Word count: [2,664 Words]
Student Number: 200657602
I. INTRODUCTION
Two overriding theories of famine that continue to dominate contemporary understandings on the causes of famine are the Food Availability Decline (FAD) theory and the Entitlement Approach theory.
Traditional understandings or variations of the FAD theory are two-fold. First, famines result from ‘acts of God’ such as natural disasters or climate shocks (drought and flooding). Second, famines result as a consequence of population growth surpassing the ‘carrying capacity’ of the earth’s resources to support it in terms of food production – the Malthusian demographic notion.

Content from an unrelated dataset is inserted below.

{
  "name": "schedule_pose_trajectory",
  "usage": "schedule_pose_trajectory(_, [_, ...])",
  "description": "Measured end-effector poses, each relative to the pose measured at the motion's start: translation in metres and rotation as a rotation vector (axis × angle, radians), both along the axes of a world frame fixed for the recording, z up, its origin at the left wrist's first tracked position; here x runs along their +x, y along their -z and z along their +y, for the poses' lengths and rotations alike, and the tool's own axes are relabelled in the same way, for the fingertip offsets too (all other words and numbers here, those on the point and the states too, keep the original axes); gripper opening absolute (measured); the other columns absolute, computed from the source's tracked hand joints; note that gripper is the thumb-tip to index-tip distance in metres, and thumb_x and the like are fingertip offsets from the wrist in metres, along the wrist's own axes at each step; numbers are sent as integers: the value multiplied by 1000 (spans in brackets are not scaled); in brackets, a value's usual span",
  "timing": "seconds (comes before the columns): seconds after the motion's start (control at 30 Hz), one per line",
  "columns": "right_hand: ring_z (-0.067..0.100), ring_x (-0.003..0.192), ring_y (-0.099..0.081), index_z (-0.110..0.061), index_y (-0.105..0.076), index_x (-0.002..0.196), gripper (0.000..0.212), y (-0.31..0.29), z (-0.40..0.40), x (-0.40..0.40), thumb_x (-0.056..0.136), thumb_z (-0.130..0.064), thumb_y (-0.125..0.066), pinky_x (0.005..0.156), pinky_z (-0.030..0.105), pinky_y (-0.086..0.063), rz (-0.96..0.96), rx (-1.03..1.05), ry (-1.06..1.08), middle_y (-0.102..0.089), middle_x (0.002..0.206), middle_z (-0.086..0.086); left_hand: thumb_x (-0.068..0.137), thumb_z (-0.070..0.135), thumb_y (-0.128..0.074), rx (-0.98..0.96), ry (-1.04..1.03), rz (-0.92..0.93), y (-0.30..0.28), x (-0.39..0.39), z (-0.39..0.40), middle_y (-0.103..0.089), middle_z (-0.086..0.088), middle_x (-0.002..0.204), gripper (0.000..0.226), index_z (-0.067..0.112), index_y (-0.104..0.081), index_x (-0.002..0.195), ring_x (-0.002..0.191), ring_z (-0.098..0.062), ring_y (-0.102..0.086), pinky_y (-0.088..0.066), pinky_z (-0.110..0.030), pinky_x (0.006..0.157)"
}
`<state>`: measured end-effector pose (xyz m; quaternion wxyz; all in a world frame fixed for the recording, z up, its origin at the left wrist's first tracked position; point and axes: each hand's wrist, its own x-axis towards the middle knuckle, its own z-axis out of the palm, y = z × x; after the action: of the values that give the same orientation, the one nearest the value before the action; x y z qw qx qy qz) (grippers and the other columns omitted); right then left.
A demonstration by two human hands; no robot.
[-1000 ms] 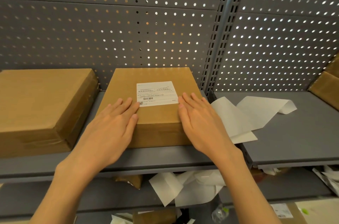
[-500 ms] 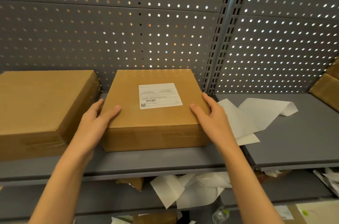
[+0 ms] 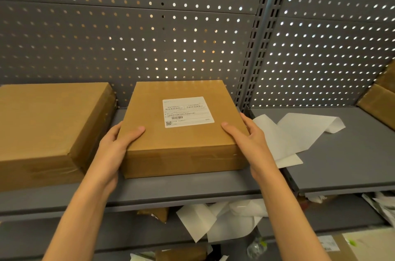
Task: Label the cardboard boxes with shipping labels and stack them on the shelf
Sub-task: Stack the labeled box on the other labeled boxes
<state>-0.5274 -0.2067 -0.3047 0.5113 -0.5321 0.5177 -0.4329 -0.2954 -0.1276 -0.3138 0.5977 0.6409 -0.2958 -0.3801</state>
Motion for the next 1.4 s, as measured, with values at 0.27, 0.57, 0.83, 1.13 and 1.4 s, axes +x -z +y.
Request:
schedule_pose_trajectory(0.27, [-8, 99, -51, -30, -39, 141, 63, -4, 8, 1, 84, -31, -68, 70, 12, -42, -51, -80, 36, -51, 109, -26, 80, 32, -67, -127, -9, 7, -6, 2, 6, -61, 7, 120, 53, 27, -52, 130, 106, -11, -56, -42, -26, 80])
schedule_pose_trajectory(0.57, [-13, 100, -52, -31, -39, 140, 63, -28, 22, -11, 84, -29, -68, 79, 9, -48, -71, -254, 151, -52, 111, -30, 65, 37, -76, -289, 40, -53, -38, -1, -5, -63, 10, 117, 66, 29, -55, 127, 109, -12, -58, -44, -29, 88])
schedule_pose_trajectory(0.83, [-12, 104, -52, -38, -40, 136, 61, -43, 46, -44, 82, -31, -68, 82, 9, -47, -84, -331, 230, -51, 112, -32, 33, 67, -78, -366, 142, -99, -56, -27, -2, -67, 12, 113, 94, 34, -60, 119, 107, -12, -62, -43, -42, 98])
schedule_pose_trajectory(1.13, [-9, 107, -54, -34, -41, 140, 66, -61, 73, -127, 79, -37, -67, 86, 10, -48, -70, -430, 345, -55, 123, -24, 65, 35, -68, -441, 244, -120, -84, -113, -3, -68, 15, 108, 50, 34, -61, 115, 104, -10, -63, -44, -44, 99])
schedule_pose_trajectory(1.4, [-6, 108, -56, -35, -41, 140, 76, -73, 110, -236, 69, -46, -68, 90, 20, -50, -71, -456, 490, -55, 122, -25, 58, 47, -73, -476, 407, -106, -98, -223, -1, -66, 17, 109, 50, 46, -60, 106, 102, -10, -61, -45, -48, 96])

The ‘act of God’ approach sees vulnerability to famine as a consequence of living in natural disaster prone areas and advocates for movement out from such environs as a measure of prevention. Conversely, this view holds that should famine strike the supply of relief returns the situation to pre-famine normality (Devereux 1993, p.21-22). The Malthusian theory postulated in 1798 by Thomas Malthus, argued that an indefinite increase in human populations in a world of limited resources would result in famines as an ‘intervention’ for regulating population growth and balancing food demand and supplies (Devereux 2007, p.3, 5; Vadala 2008, p.2). Malthusianism remains influential in contemporary scarcity debates especially with population growth against the rise of environmental concern over resource extraction, smaller economic opportunities, cuts in purchasing power, and more recently, climate change.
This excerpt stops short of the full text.